§ **WHAT YOU WILL DO**
Go through the data from its first line and retype each line, stopping once the line containing "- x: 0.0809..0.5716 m" has been retyped.

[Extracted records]
%%
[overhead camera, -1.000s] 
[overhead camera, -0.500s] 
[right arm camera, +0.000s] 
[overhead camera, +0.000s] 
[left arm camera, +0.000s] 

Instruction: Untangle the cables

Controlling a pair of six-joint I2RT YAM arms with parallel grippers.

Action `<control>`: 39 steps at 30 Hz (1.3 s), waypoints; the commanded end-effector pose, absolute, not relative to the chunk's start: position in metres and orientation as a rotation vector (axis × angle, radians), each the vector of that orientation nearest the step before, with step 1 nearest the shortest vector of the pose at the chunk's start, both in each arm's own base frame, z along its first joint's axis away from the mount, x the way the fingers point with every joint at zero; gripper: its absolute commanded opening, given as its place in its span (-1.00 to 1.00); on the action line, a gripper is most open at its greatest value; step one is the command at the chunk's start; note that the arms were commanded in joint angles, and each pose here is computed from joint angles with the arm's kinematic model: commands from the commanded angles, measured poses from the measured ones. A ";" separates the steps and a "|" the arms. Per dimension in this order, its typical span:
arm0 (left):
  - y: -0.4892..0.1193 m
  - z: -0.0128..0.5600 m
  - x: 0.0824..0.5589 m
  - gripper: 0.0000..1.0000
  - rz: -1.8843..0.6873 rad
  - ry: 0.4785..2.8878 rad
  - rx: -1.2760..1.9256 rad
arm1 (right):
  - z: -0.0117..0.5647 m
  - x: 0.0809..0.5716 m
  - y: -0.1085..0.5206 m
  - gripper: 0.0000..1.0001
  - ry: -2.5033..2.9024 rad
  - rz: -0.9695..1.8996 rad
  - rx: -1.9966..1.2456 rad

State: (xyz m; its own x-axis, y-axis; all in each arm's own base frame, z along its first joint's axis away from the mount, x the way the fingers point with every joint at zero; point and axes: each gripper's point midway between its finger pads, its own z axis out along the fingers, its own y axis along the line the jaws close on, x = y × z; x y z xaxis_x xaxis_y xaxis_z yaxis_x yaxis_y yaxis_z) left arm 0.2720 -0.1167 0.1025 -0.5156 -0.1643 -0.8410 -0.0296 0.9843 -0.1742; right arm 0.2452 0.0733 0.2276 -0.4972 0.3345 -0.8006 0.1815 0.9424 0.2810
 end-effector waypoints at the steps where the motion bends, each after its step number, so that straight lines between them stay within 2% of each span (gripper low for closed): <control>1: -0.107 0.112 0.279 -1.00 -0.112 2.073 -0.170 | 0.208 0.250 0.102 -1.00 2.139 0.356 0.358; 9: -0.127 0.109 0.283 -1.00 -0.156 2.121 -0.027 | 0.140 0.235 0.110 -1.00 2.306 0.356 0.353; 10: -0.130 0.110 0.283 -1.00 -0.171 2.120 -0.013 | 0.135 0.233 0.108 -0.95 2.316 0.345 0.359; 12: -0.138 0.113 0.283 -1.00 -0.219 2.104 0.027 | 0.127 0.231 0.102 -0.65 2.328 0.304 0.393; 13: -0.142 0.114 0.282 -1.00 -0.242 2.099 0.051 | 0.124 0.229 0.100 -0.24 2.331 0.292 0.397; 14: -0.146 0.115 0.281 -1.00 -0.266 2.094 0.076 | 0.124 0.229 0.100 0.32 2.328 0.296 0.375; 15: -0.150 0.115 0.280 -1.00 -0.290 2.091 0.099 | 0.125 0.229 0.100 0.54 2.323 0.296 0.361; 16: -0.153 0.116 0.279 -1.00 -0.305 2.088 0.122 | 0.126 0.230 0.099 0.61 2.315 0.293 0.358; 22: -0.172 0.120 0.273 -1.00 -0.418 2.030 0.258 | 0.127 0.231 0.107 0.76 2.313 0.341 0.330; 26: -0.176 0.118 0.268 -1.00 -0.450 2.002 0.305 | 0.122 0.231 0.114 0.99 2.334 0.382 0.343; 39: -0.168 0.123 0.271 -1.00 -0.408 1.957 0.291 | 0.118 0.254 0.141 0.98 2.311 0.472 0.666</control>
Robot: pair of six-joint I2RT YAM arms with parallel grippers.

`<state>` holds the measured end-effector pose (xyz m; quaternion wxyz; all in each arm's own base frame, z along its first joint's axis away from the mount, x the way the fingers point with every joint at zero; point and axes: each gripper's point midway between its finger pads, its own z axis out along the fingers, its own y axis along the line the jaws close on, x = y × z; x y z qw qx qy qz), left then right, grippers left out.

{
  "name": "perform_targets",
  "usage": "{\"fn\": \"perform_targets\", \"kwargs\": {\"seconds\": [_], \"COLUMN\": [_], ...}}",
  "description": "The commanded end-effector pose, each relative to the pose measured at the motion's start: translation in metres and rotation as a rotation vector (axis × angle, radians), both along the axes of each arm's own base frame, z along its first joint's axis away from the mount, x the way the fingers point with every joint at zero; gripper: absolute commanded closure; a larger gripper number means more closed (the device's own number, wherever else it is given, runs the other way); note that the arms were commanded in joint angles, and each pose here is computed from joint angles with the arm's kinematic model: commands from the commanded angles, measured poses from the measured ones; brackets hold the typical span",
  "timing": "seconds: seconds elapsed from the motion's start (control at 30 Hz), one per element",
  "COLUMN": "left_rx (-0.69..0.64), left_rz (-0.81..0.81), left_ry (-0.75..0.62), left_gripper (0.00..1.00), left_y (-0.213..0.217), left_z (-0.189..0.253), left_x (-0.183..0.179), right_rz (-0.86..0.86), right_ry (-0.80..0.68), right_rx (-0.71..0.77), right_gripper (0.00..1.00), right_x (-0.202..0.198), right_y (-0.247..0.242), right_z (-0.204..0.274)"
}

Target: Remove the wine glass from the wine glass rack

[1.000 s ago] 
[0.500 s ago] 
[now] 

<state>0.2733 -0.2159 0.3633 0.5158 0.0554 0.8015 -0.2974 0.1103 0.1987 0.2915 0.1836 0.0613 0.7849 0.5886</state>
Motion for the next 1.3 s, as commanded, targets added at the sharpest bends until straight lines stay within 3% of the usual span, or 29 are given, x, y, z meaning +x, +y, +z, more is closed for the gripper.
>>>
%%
§ **TASK OUTPUT**
[overhead camera, -1.000s] 
[overhead camera, -0.500s] 
[right arm camera, +0.000s] 
[overhead camera, +0.000s] 
[left arm camera, +0.000s] 

Instruction: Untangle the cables

Controlling a pair of six-joint I2RT YAM arms with parallel grippers.

Action `<control>`: 39 steps at 30 Hz (1.3 s), waypoints; the commanded end-effector pose, absolute, not relative to the chunk's start: position in metres and orientation as a rotation vector (axis × angle, radians), each the vector of that orientation nearest the step before, with step 1 nearest the shortest vector of the pose at the chunk's start, both in each arm's own base frame, z along its first joint's axis away from the mount, x the way the fingers point with every joint at zero; gripper: its absolute commanded opening, given as its place in its span (-1.00 to 1.00); on the action line, a gripper is most open at its greatest value; step one is the command at the chunk's start; note that the arms were commanded in joint angles, and each pose here is computed from joint angles with the arm's kinematic model: commands from the commanded angles, measured poses from the measured ones. A ";" separates the steps and a "|" the arms. Per dimension in this order, its typical span:
arm0 (left):
  - y: -0.4892..0.1193 m
  - z: -0.0128..0.5600 m
  - x: 0.0824..0.5589 m
  - gripper: 0.0000..1.0000
  - rz: -1.8843..0.6873 rad
  - ry: 0.4785..2.8878 rad
  - rx: -1.2760..1.9256 rad
arm1 (right):
  - z: -0.0117..0.5647 m
  - x: 0.0809..0.5716 m

A complete answer has now been given.